Write out all the data again, exactly.

───── Information shown

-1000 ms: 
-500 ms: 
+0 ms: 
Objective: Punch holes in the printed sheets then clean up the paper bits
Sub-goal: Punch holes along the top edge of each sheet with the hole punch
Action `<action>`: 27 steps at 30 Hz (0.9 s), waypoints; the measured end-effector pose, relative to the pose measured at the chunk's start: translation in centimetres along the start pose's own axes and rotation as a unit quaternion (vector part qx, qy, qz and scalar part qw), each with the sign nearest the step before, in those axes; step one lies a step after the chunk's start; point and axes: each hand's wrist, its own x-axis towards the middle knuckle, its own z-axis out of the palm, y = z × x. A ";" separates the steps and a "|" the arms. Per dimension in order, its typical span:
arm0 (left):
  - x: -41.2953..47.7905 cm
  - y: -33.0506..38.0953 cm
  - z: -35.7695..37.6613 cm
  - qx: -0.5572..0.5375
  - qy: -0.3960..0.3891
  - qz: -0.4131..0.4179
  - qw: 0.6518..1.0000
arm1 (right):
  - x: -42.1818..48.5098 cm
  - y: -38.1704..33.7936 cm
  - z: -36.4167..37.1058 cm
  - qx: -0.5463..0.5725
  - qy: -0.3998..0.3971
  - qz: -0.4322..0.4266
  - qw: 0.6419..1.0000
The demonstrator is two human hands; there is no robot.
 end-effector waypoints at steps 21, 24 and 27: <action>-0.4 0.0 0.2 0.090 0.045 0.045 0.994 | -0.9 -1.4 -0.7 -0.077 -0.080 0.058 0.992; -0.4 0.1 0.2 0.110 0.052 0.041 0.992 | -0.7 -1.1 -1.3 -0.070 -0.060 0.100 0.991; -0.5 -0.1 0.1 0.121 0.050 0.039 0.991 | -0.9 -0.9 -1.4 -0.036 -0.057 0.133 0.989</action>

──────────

Answer to this task
-1000 ms: 
-500 ms: 
+0 ms: 
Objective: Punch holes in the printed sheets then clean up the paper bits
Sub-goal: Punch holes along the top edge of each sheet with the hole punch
Action `<action>`: 27 steps at 30 Hz (0.9 s), waypoints; the measured end-effector pose, relative to the pose measured at the chunk's start: translation in centimetres along the start pose's own axes and rotation as a unit quaternion (vector part qx, qy, qz and scalar part qw), each with the sign nearest the step before, in those axes; step one lies a step after the chunk's start; point and axes: each hand's wrist, its own x-axis towards the middle knuckle, its own z-axis out of the palm, y = z × x. A ";" separates the steps and a "|" the arms. Per dimension in order, its typical span:
arm0 (left):
  - x: -41.2953..47.7905 cm
  - y: -33.0506..38.0953 cm
  - z: -35.7695..37.6613 cm
  - qx: -0.5572..0.5375
  - qy: -0.3960..0.3891
  - qz: -0.4131..0.4179
  - qw: 0.6518..1.0000
arm1 (right):
  - x: -42.1818..48.5098 cm
  - y: -38.1704..33.7936 cm
  - z: -36.4167..37.1058 cm
  - qx: -0.5463..0.5725
  - qy: -0.3998..0.3971
  - qz: -0.4322..0.4266
  - qw: 0.6419..1.0000
The demonstrator is two human hands; there is no robot.
 end-effector waypoints at steps 21, 24 and 27: <action>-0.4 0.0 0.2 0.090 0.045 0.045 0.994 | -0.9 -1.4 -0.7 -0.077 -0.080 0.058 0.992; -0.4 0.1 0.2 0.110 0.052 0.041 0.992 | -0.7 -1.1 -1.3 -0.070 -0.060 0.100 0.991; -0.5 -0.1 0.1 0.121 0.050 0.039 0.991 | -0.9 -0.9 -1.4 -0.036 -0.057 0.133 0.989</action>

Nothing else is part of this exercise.